**Task brief:**
Set down all of the data that follows word for word, without the images.

**Collected material:**
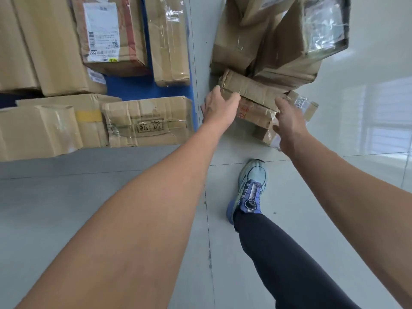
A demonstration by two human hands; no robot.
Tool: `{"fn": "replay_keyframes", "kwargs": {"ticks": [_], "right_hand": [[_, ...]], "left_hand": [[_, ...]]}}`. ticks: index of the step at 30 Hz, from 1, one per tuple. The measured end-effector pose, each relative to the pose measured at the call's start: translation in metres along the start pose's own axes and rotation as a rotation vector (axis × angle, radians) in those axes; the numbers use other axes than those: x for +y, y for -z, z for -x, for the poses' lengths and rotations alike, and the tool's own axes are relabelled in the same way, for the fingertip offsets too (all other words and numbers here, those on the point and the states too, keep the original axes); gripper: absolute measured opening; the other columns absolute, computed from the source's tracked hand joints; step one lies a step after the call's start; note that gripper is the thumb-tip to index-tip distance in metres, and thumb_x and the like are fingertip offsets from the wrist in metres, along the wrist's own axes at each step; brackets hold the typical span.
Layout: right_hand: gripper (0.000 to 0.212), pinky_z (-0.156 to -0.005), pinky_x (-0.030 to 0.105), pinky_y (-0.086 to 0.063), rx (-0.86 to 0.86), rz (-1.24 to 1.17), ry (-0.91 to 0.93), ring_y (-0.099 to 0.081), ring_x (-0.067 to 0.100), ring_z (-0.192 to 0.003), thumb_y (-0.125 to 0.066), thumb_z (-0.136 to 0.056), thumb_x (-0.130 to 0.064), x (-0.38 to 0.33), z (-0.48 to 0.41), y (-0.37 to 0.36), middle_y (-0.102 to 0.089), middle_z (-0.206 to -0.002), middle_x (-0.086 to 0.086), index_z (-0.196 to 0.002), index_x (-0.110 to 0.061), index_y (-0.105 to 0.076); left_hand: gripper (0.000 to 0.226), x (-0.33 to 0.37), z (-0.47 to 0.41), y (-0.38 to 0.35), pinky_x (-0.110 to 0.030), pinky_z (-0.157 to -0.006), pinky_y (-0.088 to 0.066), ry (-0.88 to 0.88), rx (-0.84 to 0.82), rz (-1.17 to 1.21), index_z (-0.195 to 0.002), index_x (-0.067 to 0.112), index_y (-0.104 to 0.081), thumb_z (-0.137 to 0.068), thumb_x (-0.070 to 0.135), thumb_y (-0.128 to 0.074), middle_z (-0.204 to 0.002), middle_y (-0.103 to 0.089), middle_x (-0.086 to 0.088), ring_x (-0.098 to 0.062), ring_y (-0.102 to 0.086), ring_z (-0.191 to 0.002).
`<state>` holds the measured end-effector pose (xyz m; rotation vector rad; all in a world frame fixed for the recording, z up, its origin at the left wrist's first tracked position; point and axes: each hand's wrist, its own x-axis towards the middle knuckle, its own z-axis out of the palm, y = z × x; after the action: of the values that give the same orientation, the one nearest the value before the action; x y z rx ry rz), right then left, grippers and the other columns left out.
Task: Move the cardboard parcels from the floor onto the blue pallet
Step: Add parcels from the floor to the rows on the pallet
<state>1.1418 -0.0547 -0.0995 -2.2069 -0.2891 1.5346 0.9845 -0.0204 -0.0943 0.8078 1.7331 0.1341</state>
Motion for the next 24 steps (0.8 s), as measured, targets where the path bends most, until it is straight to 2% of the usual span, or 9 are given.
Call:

**Exercise output:**
A demonstration by two human hands; no robot.
Tool: `{"fn": "replay_keyframes", "kwargs": {"ticks": [_], "right_hand": [[_, ...]], "left_hand": [[_, ...]]}}`. ticks: index of the step at 30 Hz, from 1, one per tuple. The measured end-effector pose, each relative to the pose measured at the call's start: translation in metres along the start pose's own axes and rotation as a rotation vector (axis × angle, radians) in those axes; the numbers use other axes than those: x for +y, y for -z, z for -x, for the poses' lengths and rotations alike, and the tool's own axes are relabelled in the same way, for the fingertip offsets too (all other words and numbers here, those on the point and the states too, keep the original axes); gripper: absolute measured opening; the other columns absolute, computed from the source's tracked hand joints; step one lies a step after the call's start; note that gripper is the thumb-tip to index-tip distance in metres, and thumb_x and the like are fingertip offsets from the wrist in metres, along the wrist's own axes at each step; brackets hold the typical span.
Layout: right_hand: gripper (0.000 to 0.212), pinky_z (-0.156 to -0.005), pinky_x (-0.030 to 0.105), pinky_y (-0.086 to 0.063), rx (-0.86 to 0.86), rz (-1.24 to 1.17), ry (-0.91 to 0.93), ring_y (-0.099 to 0.081), ring_x (-0.067 to 0.100), ring_z (-0.192 to 0.003), thumb_y (-0.125 to 0.066), thumb_z (-0.136 to 0.056), thumb_x (-0.130 to 0.064), x (-0.38 to 0.33), z (-0.48 to 0.41), y (-0.37 to 0.36), middle_y (-0.102 to 0.089), middle_z (-0.206 to -0.002), middle_x (-0.086 to 0.086), index_z (-0.196 to 0.002), index_x (-0.110 to 0.061), index_y (-0.105 to 0.076); left_hand: gripper (0.000 to 0.226), x (-0.33 to 0.37), z (-0.47 to 0.41), y (-0.38 to 0.35), pinky_x (-0.110 to 0.030), pinky_z (-0.157 to -0.006), pinky_y (-0.088 to 0.066), ry (-0.88 to 0.88), rx (-0.84 to 0.82), rz (-1.17 to 1.21), index_z (-0.195 to 0.002), index_x (-0.067 to 0.112), index_y (-0.104 to 0.081), thumb_z (-0.137 to 0.068), thumb_x (-0.070 to 0.135), thumb_y (-0.128 to 0.074), middle_z (-0.204 to 0.002), middle_y (-0.103 to 0.089), middle_x (-0.086 to 0.088), ring_x (-0.098 to 0.062), ring_y (-0.102 to 0.086), ring_z (-0.191 to 0.002).
`<state>` holds the measured end-effector pose (xyz m; rotation vector rad; all in a world frame fixed for the recording, z up, its origin at the left wrist's first tracked position; point and axes: each hand's wrist, its own x-axis towards the middle knuckle, its own z-axis out of the palm, y = z × x; after the action: of the values that give the same orientation, the one nearest the value before the action; x y z rx ry rz), right then left, grippers and the other columns left out.
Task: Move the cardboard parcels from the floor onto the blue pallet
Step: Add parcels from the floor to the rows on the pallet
<state>1.1418 -0.0547 -0.0995 -2.2069 -0.2891 1.5346 0.9845 -0.0204 -0.0943 0.8078 1.7331 0.1341</state>
Motion for the next 24 steps (0.8 s), as measured, targets where the path bends most, until it is straight to 2% of the usual span, or 9 are given.
Call:

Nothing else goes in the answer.